Em entrevista à TV Record, o oficial afirmou que a policial conhecia procedimentos da área de segurança e sugeriu que ela poderia ter feito as marcas para tentar incriminá-lo.
Durante a entrevista, Neto também apresentou outra possibilidade para as lesões apontadas no laudo. Segundo ele, as marcas poderiam ter sido causadas pela filha da policial, de sete anos, que costumava se agarrar ao pescoço da mãe quando se cansava de caminhar.
Um exame do Instituto Médico?Legal (IML) identificou marcas de unha no pescoço da vítima. O tenente-coronel afirmou que não teria causado as lesões e disse que tem o hábito de roer as unhas.
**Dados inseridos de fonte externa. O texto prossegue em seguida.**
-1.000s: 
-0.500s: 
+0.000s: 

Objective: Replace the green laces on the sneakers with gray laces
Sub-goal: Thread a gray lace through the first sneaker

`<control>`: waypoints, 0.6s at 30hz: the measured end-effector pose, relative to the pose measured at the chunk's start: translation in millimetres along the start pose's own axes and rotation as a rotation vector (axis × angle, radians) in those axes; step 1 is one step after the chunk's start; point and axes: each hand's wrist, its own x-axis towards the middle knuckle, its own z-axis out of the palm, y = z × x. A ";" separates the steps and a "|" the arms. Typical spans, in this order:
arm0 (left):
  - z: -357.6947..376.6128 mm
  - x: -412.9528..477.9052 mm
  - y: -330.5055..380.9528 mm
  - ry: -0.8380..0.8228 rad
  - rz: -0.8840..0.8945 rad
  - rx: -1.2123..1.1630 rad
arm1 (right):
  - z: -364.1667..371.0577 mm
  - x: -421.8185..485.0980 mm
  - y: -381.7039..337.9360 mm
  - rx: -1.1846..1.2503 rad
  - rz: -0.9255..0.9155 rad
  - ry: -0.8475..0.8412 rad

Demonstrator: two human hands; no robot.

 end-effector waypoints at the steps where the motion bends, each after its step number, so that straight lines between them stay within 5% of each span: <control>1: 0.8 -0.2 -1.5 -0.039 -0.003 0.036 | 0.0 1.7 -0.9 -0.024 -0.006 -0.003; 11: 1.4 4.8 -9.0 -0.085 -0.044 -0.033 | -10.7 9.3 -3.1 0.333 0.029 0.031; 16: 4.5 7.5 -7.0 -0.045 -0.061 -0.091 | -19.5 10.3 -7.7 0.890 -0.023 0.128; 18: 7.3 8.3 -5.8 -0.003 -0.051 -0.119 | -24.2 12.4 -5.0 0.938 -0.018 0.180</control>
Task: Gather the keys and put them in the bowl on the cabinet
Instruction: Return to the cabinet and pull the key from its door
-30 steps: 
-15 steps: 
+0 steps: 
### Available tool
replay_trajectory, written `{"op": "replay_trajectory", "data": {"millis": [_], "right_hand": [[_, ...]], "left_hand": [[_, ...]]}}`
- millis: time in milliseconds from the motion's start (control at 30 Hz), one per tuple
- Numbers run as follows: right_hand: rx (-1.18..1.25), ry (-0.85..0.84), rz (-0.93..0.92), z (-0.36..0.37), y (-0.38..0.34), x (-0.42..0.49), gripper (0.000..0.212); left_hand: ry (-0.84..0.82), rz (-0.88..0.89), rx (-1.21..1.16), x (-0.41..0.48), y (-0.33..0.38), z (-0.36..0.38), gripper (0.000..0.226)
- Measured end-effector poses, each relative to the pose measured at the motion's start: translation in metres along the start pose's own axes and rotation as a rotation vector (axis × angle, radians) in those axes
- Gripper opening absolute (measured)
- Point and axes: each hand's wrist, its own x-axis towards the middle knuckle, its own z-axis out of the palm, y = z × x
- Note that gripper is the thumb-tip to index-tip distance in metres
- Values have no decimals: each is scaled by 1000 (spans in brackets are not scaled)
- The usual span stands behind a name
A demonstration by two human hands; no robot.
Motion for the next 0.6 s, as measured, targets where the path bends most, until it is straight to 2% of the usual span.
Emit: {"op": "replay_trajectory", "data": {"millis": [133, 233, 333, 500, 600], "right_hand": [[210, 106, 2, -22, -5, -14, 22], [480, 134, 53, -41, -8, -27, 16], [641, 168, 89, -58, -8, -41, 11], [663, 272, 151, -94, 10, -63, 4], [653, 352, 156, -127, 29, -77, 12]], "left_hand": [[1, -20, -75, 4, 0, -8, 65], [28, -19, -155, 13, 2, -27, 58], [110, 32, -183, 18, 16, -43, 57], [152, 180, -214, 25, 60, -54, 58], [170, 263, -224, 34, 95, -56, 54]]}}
A Polícia Civil do Estado de São Paulo investiga o caso como morte suspeita. Paralelamente, a Corregedoria da Polícia Militar do Estado de São Paulo também apura circunstâncias envolvendo o relacionamento do casal.
Desde o início da investigação, o tenente-coronel sustenta a versão de que a esposa teria tirado a própria vida. A defesa do oficial afirma que ele colabora com as autoridades e aguarda a conclusão das investigações.
De acordo com a mãe da policial, Marinalva Vieira Alves de Santana, a filha da vítima, de sete anos, chegou à casa da família bastante abalada após deixar o apartamento onde o caso ocorreu.